**What is expected:** Give the number of lines in the listing below that include the word "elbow", with nothing more.

**Source data:**

----------

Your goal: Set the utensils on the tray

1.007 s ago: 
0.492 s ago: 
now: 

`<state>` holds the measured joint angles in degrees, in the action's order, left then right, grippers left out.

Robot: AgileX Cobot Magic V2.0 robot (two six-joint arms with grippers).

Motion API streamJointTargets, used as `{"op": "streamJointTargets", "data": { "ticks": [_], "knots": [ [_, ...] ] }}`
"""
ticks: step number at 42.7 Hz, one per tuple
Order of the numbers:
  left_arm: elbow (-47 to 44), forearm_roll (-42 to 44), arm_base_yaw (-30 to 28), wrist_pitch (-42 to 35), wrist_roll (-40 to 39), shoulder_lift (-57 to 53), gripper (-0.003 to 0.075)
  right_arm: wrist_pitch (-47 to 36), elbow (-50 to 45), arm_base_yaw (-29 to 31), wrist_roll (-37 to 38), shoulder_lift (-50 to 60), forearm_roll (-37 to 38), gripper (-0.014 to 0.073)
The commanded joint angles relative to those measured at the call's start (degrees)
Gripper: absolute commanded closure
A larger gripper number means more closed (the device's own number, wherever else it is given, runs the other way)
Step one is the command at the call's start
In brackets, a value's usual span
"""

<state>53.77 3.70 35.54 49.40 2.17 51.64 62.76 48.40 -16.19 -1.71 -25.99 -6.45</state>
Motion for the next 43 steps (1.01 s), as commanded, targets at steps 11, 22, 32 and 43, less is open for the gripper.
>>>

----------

**Output for this exercise:** 2